● **Your task**
Every line below that has the string "looks" needs to be copied.
┄┄┄┄┄┄
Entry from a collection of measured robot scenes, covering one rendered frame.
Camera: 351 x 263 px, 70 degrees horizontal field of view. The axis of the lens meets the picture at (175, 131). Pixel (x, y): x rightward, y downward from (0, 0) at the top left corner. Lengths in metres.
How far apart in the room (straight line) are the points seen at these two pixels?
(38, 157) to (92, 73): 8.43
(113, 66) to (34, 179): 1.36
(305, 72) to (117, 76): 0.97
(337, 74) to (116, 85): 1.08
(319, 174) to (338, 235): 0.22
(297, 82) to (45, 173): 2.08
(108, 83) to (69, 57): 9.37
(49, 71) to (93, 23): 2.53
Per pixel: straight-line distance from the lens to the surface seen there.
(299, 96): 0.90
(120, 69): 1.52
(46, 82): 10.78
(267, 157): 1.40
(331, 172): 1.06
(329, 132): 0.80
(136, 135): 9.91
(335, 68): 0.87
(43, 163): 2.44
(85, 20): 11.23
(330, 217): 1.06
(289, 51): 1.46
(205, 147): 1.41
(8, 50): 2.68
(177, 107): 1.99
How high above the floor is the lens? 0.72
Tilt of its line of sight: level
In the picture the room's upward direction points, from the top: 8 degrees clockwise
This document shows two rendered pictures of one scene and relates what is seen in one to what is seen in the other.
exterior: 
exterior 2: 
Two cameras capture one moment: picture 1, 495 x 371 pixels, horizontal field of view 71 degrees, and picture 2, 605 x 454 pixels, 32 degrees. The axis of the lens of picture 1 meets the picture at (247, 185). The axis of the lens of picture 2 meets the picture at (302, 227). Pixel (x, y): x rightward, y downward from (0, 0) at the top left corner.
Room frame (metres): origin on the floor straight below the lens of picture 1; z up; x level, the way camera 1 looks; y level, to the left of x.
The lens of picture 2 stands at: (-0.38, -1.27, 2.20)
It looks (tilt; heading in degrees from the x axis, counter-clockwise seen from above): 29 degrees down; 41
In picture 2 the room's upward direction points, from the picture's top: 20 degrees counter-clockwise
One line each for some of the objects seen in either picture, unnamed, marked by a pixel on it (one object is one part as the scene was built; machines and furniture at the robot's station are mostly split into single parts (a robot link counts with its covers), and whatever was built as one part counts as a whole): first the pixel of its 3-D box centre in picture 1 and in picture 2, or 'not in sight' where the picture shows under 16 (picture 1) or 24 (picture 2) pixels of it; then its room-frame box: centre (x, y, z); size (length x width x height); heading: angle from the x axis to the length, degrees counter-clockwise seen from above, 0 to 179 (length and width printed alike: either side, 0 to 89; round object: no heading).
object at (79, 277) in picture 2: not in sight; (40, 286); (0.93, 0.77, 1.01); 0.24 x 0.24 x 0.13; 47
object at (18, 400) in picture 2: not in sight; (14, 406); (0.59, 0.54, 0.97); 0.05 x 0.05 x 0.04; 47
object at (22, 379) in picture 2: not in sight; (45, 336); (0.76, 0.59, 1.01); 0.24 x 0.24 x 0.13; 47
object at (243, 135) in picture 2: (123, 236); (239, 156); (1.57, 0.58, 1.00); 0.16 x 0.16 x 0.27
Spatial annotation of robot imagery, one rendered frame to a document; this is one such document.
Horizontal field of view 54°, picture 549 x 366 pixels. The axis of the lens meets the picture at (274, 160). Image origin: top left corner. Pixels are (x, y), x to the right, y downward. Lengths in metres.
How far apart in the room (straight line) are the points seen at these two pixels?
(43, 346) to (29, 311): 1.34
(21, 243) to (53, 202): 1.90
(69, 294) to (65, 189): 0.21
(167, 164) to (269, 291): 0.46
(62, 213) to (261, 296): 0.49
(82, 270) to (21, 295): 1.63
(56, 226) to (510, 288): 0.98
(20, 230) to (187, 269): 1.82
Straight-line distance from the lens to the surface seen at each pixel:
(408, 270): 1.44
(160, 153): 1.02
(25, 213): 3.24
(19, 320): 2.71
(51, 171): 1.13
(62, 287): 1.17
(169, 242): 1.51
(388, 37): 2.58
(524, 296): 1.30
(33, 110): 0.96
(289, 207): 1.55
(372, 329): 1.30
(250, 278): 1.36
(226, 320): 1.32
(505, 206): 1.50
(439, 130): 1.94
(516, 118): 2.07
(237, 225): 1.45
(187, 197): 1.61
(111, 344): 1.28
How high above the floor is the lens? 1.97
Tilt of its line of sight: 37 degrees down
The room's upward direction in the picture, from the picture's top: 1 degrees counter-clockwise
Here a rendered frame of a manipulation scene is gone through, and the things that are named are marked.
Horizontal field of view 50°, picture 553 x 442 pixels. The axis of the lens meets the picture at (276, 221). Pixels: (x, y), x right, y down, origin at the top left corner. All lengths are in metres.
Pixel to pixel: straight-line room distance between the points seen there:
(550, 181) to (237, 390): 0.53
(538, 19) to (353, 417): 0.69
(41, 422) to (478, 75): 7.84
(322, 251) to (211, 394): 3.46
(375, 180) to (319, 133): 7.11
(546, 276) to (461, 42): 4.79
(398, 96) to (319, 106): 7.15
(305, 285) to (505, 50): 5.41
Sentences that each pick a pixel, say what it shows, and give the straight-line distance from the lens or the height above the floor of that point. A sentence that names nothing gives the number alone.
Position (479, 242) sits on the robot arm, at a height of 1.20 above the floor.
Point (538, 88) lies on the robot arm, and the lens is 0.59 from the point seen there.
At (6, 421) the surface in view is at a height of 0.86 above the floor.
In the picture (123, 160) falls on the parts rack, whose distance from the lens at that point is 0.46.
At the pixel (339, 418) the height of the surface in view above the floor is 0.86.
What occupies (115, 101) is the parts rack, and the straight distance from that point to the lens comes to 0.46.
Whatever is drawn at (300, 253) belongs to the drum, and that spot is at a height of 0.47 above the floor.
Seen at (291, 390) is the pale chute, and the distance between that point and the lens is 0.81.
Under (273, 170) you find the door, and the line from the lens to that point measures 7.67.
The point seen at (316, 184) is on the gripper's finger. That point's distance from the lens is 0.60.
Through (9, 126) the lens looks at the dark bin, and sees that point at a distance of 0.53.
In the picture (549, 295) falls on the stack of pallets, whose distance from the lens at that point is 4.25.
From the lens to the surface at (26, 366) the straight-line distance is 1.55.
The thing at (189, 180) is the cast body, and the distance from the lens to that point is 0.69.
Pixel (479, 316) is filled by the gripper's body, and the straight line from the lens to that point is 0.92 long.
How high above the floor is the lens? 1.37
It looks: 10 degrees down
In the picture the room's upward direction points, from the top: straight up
┄┄┄┄┄┄
● **Output of the task**
Room frame (metres): origin on the floor straight below the lens of picture 1; z up; x level, the way camera 1 looks; y level, to the left of x.
It looks (tilt; heading in degrees from the x axis, counter-clockwise seen from above): 29 degrees down; 41
Through (9, 126) the lens looks at the dark bin, and sees that point at a distance of 0.53.
It looks: 10 degrees down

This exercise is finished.